--- TASK ---
Below are entries; copy exactly the lines from the one with "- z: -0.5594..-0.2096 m" through the one with "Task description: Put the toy", both included, and leave out the rest.
=== Begin Enclosure ===
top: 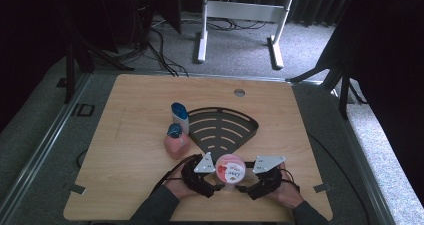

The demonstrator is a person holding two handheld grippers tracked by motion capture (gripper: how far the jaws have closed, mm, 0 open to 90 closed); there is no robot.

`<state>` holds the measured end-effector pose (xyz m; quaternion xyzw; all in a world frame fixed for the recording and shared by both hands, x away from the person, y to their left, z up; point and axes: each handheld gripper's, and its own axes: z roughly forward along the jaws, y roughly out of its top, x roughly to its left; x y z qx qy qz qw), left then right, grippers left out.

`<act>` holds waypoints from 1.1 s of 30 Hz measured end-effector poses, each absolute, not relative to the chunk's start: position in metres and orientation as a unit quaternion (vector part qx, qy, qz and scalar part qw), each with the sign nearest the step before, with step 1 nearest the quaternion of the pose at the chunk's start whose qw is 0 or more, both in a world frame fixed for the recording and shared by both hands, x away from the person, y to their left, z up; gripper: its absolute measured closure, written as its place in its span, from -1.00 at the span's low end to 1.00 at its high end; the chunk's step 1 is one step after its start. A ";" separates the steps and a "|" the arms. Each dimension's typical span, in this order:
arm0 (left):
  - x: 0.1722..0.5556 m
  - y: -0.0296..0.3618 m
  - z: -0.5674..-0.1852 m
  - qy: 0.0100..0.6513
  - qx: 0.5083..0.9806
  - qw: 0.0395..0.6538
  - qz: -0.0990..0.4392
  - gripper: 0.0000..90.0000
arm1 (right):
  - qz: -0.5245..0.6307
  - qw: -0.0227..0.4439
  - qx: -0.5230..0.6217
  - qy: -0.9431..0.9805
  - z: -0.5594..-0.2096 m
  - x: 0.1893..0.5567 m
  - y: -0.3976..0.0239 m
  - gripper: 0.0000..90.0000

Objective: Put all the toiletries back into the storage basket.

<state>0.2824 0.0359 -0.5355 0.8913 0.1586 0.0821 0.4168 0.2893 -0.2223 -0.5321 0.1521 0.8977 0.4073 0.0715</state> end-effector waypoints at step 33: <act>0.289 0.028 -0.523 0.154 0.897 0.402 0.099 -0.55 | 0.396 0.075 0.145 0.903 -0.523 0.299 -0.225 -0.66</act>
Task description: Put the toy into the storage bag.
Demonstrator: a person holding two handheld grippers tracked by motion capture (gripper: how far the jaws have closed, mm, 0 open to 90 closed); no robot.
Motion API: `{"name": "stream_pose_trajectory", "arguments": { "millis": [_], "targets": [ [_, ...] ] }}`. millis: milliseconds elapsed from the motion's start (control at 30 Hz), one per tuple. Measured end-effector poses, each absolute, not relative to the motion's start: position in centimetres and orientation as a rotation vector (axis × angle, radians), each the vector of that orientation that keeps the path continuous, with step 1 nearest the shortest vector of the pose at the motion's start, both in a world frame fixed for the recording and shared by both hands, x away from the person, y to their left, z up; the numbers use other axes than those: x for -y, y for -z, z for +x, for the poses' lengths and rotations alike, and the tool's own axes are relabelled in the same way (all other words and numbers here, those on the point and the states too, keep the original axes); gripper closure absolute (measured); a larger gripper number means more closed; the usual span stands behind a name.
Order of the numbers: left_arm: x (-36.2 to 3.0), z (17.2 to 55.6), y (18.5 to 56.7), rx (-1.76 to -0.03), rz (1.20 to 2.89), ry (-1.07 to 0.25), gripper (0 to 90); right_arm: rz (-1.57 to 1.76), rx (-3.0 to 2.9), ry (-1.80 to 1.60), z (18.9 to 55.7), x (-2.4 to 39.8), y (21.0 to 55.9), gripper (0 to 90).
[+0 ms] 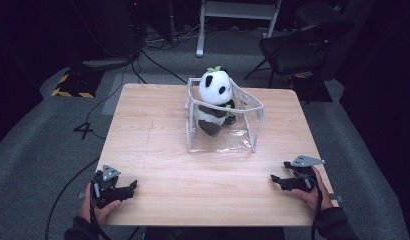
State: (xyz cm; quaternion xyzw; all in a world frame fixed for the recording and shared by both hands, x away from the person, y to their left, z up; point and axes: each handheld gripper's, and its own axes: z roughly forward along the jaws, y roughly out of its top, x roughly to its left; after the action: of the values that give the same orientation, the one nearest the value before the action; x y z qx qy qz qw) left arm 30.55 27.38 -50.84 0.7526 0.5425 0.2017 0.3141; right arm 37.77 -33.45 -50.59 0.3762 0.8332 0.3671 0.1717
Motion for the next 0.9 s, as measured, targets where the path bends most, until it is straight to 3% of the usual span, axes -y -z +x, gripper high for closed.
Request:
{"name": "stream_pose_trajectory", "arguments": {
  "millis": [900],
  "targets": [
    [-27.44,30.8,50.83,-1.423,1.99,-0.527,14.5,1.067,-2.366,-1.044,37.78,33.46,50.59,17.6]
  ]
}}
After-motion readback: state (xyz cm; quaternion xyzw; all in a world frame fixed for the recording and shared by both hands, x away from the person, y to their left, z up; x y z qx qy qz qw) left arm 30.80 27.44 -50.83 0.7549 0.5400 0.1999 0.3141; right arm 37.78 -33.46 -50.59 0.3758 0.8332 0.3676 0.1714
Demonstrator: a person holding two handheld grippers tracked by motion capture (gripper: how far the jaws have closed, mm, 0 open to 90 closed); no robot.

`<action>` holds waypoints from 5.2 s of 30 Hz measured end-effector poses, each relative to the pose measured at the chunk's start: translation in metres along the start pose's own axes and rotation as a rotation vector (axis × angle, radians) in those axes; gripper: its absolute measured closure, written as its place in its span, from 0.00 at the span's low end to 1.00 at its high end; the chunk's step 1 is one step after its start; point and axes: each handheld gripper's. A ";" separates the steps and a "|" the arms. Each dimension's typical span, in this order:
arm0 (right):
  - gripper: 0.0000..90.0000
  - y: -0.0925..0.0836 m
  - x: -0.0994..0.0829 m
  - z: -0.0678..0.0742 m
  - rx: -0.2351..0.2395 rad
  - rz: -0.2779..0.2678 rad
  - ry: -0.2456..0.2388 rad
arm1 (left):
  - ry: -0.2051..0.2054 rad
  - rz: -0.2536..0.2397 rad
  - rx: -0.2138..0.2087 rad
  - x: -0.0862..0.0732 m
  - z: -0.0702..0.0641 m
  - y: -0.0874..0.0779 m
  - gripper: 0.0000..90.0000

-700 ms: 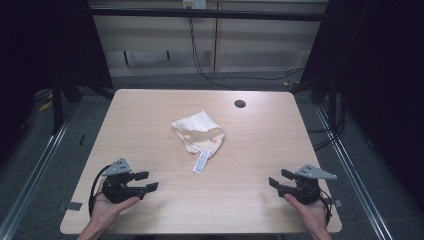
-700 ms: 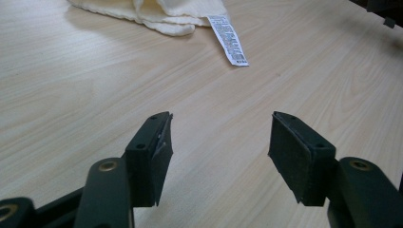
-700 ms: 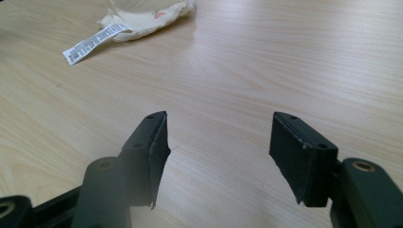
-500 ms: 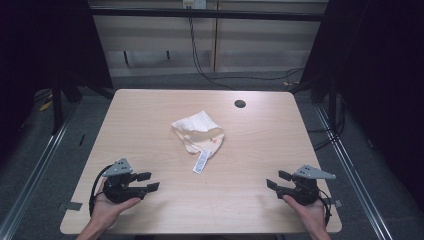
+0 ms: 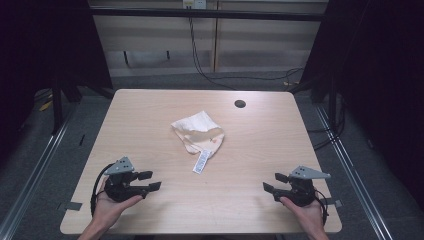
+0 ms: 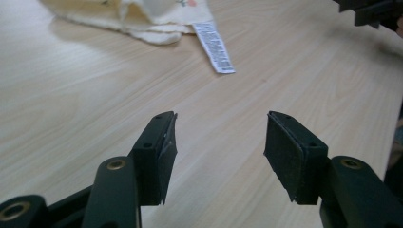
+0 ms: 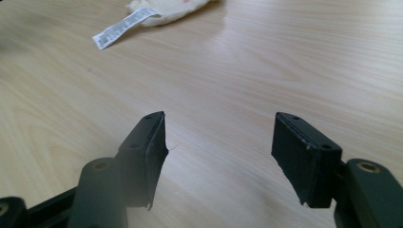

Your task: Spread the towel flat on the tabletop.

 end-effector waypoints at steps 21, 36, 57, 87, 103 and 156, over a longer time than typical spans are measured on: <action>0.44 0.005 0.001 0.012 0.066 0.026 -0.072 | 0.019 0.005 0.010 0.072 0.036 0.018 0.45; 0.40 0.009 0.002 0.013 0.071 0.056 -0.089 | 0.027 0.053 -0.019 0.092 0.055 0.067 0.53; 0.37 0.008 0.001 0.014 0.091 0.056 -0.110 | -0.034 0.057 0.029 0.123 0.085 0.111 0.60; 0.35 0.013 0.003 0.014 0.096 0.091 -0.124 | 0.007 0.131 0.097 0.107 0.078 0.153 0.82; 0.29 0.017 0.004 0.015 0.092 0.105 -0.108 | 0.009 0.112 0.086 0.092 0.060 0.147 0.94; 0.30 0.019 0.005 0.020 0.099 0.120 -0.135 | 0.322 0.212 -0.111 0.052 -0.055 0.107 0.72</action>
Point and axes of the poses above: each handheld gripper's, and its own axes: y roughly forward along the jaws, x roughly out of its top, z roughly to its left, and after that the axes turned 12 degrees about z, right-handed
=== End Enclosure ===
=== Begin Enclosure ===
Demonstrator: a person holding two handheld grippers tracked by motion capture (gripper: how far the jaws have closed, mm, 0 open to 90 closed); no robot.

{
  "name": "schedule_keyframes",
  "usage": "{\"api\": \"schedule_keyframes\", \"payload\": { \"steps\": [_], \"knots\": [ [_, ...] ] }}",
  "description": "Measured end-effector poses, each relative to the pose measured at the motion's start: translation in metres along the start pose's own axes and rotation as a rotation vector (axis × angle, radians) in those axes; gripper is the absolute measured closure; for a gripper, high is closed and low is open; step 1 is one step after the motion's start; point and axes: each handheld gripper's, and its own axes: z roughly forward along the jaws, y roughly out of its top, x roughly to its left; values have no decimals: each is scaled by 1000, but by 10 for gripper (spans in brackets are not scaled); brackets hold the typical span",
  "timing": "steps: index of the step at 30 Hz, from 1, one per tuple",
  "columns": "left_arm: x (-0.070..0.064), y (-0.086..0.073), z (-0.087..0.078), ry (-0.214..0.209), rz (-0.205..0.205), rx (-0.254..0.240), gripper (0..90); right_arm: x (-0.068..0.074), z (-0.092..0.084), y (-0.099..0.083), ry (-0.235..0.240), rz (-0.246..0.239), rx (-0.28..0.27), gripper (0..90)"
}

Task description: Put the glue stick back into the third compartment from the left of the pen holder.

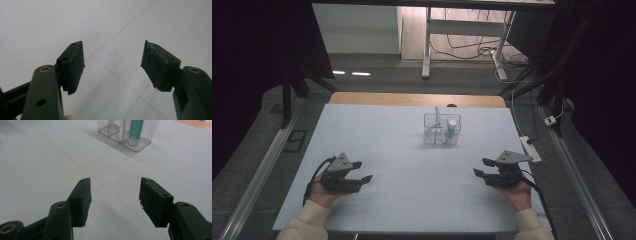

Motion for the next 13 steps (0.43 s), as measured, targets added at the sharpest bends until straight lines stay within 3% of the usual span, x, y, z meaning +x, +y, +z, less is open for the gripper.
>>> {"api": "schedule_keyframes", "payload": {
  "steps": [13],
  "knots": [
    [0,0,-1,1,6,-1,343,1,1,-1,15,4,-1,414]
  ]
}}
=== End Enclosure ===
--- WRITTEN SOLUTION ---
  - z: -0.5594..-0.2096 m
  - x: 0.1893..0.5567 m
  - y: -0.3976..0.0239 m
  - gripper: 0.0000..90.0000

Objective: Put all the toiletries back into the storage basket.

<state>0.2824 0.0359 -0.5355 0.8913 0.1586 0.0821 0.4168 0.2893 -0.2223 -0.5321 0.1521 0.8977 0.4073 0.0715</state> end-effector waypoints at step 33: <act>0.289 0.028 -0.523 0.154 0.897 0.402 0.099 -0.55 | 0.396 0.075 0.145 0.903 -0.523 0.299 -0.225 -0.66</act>
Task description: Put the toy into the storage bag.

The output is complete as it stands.